20 Tips To Save Money In The Home (Must read)!

20 Tips To Save Money In The Home (Must read)!

OK OK so there has been a mad increase all over the web in “money saving” and budgeting type stories, whether it be on blogs, in the news, anywhere and everywhere really. Here are some new and novel ideas about how to be thriftier in these times of world economic crisis. Digg it if you like it!
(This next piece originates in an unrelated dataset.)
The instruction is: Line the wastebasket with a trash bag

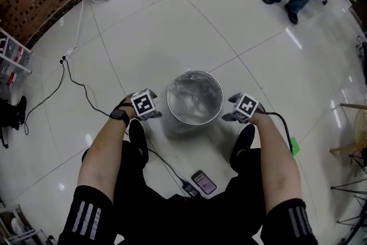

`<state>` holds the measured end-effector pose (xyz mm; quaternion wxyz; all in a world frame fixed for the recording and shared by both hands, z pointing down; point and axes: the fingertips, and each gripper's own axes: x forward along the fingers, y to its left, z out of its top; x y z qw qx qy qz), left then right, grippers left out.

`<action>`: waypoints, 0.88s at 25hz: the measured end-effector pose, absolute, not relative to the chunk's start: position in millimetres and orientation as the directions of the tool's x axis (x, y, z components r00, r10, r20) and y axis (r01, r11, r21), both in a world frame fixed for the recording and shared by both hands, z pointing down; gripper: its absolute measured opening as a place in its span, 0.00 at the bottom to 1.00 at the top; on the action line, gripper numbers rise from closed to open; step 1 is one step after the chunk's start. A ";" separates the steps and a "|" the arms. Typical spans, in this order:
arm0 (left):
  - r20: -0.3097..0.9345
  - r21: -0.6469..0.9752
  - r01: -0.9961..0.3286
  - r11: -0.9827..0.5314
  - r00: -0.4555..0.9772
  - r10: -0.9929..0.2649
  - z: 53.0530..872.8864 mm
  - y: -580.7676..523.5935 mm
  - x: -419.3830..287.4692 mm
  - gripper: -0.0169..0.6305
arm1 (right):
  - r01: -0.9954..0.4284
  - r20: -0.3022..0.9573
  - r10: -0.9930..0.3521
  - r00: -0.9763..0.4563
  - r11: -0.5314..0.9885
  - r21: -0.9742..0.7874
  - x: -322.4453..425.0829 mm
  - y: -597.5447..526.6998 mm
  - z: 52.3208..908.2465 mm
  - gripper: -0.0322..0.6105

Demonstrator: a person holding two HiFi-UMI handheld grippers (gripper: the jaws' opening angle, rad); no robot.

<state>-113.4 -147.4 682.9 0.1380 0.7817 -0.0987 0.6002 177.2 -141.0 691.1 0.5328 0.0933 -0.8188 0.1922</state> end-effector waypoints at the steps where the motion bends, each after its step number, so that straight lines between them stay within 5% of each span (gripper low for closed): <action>1: 0.961 0.078 -0.325 -0.943 0.276 -0.015 671.8 -150.0 -110.9 0.56 | -0.375 0.910 0.015 -0.414 0.908 -0.186 182.1 -145.5 682.9 0.65; 6: 0.901 0.004 -0.287 -0.958 0.416 -0.121 599.5 -160.8 -69.7 0.55 | -0.431 0.870 -0.209 -0.447 0.902 -0.004 177.9 -177.6 607.4 0.63; 11: 0.877 -0.053 -0.336 -0.940 0.436 -0.205 540.3 -164.9 -54.0 0.53 | -0.414 0.806 -0.343 -0.482 0.900 0.135 140.6 -189.2 531.2 0.47; 15: 0.812 -0.102 -0.400 -0.911 0.495 -0.308 502.2 -172.4 -43.5 0.52 | -0.454 0.766 -0.323 -0.556 0.890 0.046 91.1 -182.3 514.1 0.25; 22: 0.744 -0.190 -0.381 -0.905 0.545 -0.386 458.7 -184.0 -30.3 0.51 | -0.491 0.858 -0.218 -0.464 0.870 -0.044 38.1 -185.3 587.7 0.16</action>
  1. Steal Ikea’s pencils. Take some of those cute free pencils from Ikea every time you visit. Store them all up, build a rudimentary log cabin and sell your house. Profit.
  2. Make soup out of old clothes. Instead of throwing out old clothing, or donating it to thrift stores, just make some apparel soup. Brogues broth is a favourite of mine, as is Coat-a-leekie.
  3. Save on heating costs. Turn off the heating in all your rooms in the house, except for the bathroom. Live only in the bathroom. You can sleep in the bath, can’t you? You’ve got waste facilities, fresh running water, what more could you need!?
  4. Save your change. Save up all your loose change into a big jar or bottle. You’d be surprised at how much it will all add up to. Then take that jar to the casino, cash it all in for roulette chips, and bet it all on the number 9. NUMBER 9. I assure you, you’ll win big.
  5. Don’t use toilet paper. You’ll save a fortune. You could keep a cage of cats by your toilet, and wipe with them. Cats lick themselves clean, eh?
  6. Make love standing up. Keep your feet in the exact same spot every time. Less wear and tear on your bed means you won’t have to replace the mattress as often.
  7. Push your car to work. You’ll save on gas, plus get a really good work out at the same time.
  8. Teach your family sign language. With less wear and tear on the vocal chords, this will lead to smaller medical bills later in life.
  9. Re-use empty cereal boxes. You can make a million things with old cereal boxes. From stackable storage units, to bio-degradable pet coffins… the list is almost endless.
  10. Train mice. Mice are pretty smart. Train teams of them to do basic household tasks such as washing the windows and vacuuming. That way you can get rid of the expensive Swedish maid. REMEMBER – mice are cheaper than maids.
  11. Throw away your television. It’s such a drain on the electric. Instead, play charades with your family every evening, and “Jaws” must be acted out at least once per session.
  12. Sell your parking space. If you live in the city, you can rent your valuable car parking space to someone in need. Perhaps a small family of ex-Wall street stock market gurus could live on it.
  13. Don’t buy anything... It’s really the best money-saving tip I can give you. Don’t buy ANYTHING. Not even food. You’ll be surprised at how fast you drop those excess pounds!
  14. ...except a goat. I know I previously recommended that you shouldn’t buy anything. The goat is the exception to this rule. Buy yourself a lovely goat, and she’ll provide you with all the milk you can drink, as well as being a super-cool trash disposal unit. She even eats cereal boxes.
  15. Sell your family. I’m not talking anything illegal here, but if you have kids you can easily rent out their services and make yourself a tidy profit. Your kids can mow lawns, wash cars, or even babysit the angels next door. Your wife can sell her services for a tidy sum (I’m still talking babysitting) or your hubby can sell his body parts. OK wait, that last one’s illegal.
  16. Learn to levitate. Another great tip which saves on wear and tear on carpets. It’s really not as difficult as you might think.
  17. Start a Cult. This can’t be very expensive to get up and running, can it? And you’ll be well taken care of in your later years. Plus, that goat you bought might also come in handy in those interesting ceremonies.
  18. Grow your fingernails. Grow them really really long. Sharpen them to razor like sharpness. Use them to create an unusual home barbershop, where people will pay well for the novelty of a “fingernail shave.”
  19. Store your farts. In small glass jars. Label them with various incomprehensible phrases, such as “Blue smiles” or “Left at the Inky Jumper.” Sell them on Ebay for a handsome sum. People will buy anything.